Em sua pesquisa, Simone utilizou dados do Estudo Longitudinal de Saúde do Adulto (Elsa-Brasil), uma investigação feita com funcionários públicos para avaliar a incidência e os fatores de risco para doenças crônicas, como as cardiovasculares e a diabetes. Especificamente, ela analisou um questionário do Elsa que investiga a incidência de depressão após a ocorrência de cinco eventos negativos de vida: perda de parentes, dificuldades financeiras, divórcio, hospitalização e violência.

“A gente associou esses eventos com o desenvolvimento de depressão quatro e oito anos depois. Analisamos se quem teve algum evento negativo tinha mais depressão do que quem não teve e descobrimos que sim”, explica a professora Isabela, uma das coordenadoras do Elsa-Brasil. O estudo reúne pesquisadores da USP, Fundação Oswaldo Cruz, Universidade Federal da Bahia (UFBA), Universidade Federal do Espírito Santo (Ufes), Universidade Federal de Minas Gerais (UFMG) e Universidade Federal do Rio Grande do Sul (UFRGS).

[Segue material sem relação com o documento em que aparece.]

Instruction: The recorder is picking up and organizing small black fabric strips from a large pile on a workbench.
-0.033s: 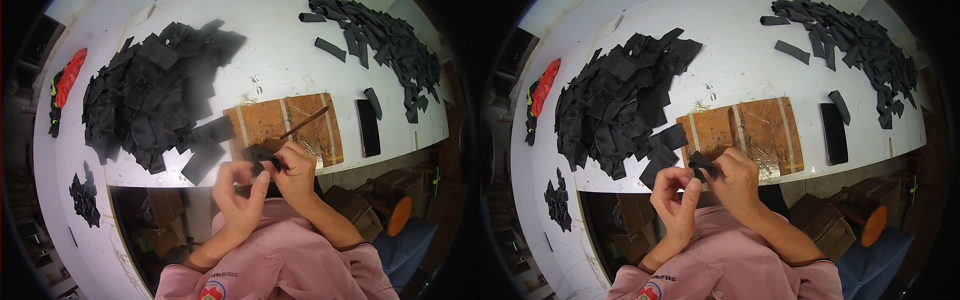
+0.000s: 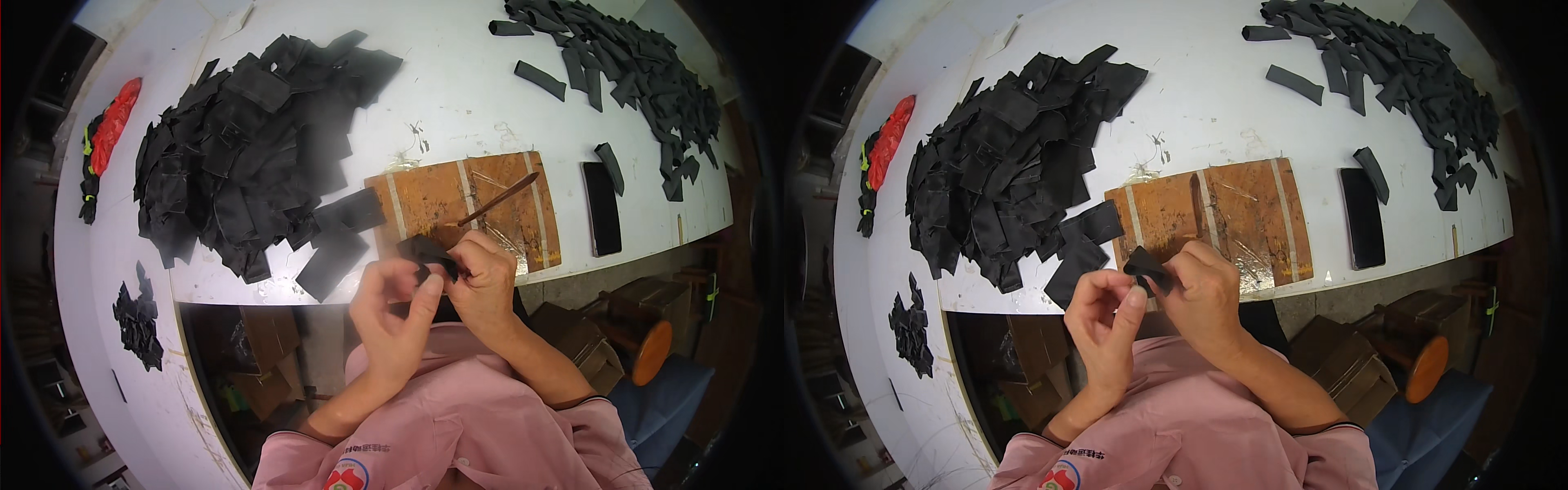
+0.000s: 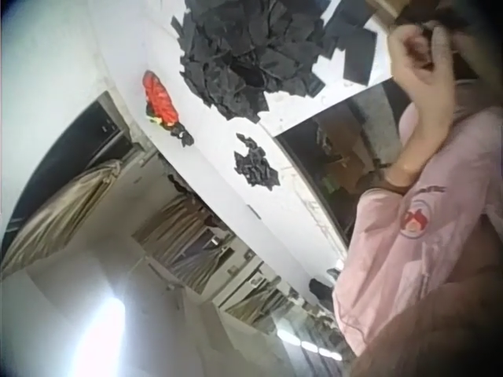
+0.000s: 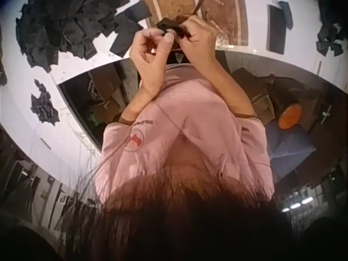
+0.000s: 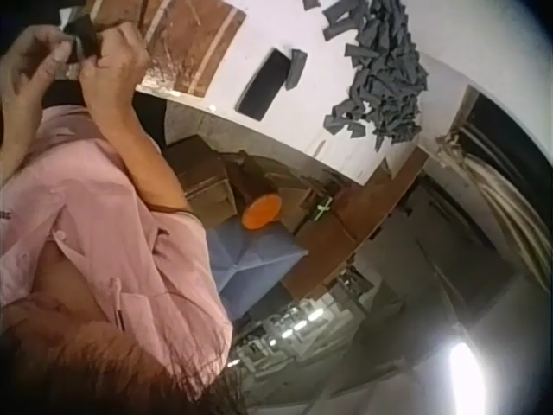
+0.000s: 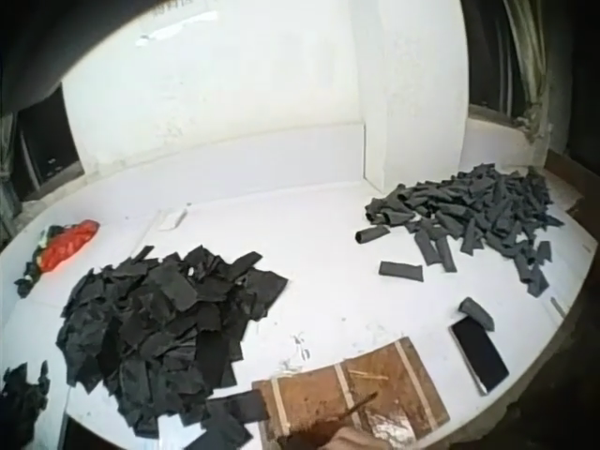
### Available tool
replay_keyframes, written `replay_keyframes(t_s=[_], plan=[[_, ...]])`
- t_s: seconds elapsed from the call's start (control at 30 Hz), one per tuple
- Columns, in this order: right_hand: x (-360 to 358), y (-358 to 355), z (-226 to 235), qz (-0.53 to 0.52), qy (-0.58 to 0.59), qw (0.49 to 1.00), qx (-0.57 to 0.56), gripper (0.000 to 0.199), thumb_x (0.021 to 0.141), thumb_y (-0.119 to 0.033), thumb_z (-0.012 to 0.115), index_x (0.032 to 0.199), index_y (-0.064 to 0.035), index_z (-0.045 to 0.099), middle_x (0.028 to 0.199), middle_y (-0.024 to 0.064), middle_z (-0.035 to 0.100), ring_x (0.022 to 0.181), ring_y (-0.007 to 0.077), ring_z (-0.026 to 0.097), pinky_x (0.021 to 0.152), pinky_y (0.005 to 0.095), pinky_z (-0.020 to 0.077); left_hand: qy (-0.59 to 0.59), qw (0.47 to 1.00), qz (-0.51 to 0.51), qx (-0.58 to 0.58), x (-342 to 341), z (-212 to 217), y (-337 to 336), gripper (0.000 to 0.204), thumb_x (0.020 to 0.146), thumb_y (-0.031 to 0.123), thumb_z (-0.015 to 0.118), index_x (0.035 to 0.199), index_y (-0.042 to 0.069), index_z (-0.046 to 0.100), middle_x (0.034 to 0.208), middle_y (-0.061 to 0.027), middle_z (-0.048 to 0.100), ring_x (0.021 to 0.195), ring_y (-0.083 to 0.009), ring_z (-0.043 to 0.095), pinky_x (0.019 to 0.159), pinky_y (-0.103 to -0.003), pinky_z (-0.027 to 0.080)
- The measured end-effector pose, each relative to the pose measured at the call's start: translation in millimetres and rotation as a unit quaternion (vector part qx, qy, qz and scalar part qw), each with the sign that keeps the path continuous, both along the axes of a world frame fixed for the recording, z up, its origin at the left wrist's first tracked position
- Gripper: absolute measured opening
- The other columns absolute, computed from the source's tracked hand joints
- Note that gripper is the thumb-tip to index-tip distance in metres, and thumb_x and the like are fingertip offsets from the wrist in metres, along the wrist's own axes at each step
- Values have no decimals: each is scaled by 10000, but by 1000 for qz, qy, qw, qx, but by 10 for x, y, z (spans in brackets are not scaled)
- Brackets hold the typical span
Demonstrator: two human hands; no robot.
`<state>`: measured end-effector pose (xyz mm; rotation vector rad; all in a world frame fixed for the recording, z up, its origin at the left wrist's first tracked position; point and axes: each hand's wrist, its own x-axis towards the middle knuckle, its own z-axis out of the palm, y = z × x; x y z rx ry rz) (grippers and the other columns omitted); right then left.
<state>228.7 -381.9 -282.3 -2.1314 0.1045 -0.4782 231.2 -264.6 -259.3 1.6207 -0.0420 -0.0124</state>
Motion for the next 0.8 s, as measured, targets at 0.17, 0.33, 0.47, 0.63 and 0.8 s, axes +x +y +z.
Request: replay_keyframes(t_s=[0.17,0.33,0.47,0.63,0.8], plan=[[1,-9,-58,13,-60,996,-71,152,513,52,615,586,-20,503,604,87,454,557,257,494,466,350,390,171,968,-27,-184,77,-7,-3,118,769,65,623,827,9,536,687,11,529,595,-33,465,520,-166,361],[-22,-55,-63,25,-97,986,-137,180,471,44,602,591,-28,489,623,83,442,563,253,483,470,352,388,207,968,-31,-138,148,-61,69,61,759,49,619,764,11,572,634,4,545,527,-46,487,481,-163,368],[-91,-140,95,140,35,986,-81,226,549,-57,707,680,-11,529,703,85,469,599,240,513,498,317,417,166,983,-7,-75,148,-124,120,39,751,23,630,753,8,594,595,4,546,505,-38,479,462,-155,368],[-126,-116,176,113,62,977,170,298,630,-153,744,813,5,570,752,94,510,617,226,536,525,275,436,145,980,-99,-89,98,-66,176,44,760,19,627,767,0,589,651,12,551,575,-34,477,516,-161,383],[-134,-94,135,149,-46,987,37,195,698,-24,639,876,1,564,711,97,517,564,229,529,502,285,439,106,985,-120,-58,57,-74,138,64,752,21,640,747,-14,586,671,11,542,557,-19,451,477,-148,363]])
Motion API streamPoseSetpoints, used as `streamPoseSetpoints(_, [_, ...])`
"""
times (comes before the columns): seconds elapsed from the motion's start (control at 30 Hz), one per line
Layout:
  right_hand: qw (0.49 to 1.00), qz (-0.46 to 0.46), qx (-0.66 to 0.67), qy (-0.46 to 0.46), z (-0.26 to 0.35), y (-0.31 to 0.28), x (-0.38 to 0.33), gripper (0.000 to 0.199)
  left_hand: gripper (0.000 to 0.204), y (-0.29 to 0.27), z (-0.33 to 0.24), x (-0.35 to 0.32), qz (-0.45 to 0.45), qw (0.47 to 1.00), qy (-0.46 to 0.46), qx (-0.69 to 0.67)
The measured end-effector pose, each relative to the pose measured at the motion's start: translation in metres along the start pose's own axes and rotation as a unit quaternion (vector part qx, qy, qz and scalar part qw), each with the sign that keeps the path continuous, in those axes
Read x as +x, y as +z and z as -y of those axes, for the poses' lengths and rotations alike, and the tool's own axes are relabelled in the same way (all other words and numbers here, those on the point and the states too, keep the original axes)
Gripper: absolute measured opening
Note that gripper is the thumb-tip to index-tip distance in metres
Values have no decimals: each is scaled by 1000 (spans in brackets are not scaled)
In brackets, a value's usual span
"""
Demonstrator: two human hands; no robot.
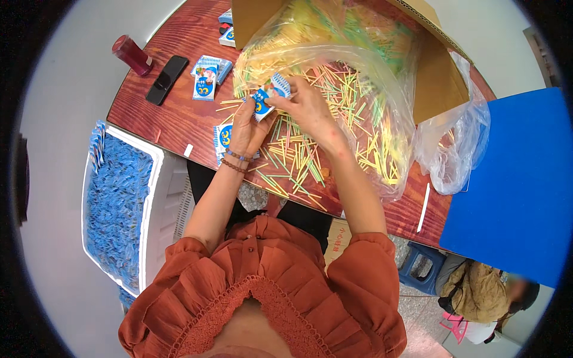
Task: The recorder is sorting and packaging small blue items and yellow sticks into a plastic bag at a workstation.
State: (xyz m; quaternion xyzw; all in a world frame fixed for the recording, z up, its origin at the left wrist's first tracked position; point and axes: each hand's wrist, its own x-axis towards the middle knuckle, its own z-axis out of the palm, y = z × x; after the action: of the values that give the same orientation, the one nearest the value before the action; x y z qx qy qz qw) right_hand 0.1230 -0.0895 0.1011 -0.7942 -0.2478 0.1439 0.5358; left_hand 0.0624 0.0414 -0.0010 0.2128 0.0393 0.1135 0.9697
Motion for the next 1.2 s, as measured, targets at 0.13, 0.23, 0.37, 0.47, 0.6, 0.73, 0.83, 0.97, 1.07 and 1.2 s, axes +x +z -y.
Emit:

A pesquisa de mestrado já gerou artigos aceitos em revistas científicas, mas o caminho até chegar lá foi difícil e, às vezes, solitário. Simone conta que procurou outras pessoas com deficiência na Universidade, mas não encontrou. “Faltam pessoas com deficiência nesses ambientes. Quando você pensa em pessoas com deficiência na graduação, são poucas. No mestrado, eu não encontrei. Durante a minha graduação, eu encontrava uma colega, mas encontrava no corredor, era uma pessoa durante cinco anos. No mestrado, eu gostaria de ter encontrado porque ajuda a gente trocar experiência”, diz.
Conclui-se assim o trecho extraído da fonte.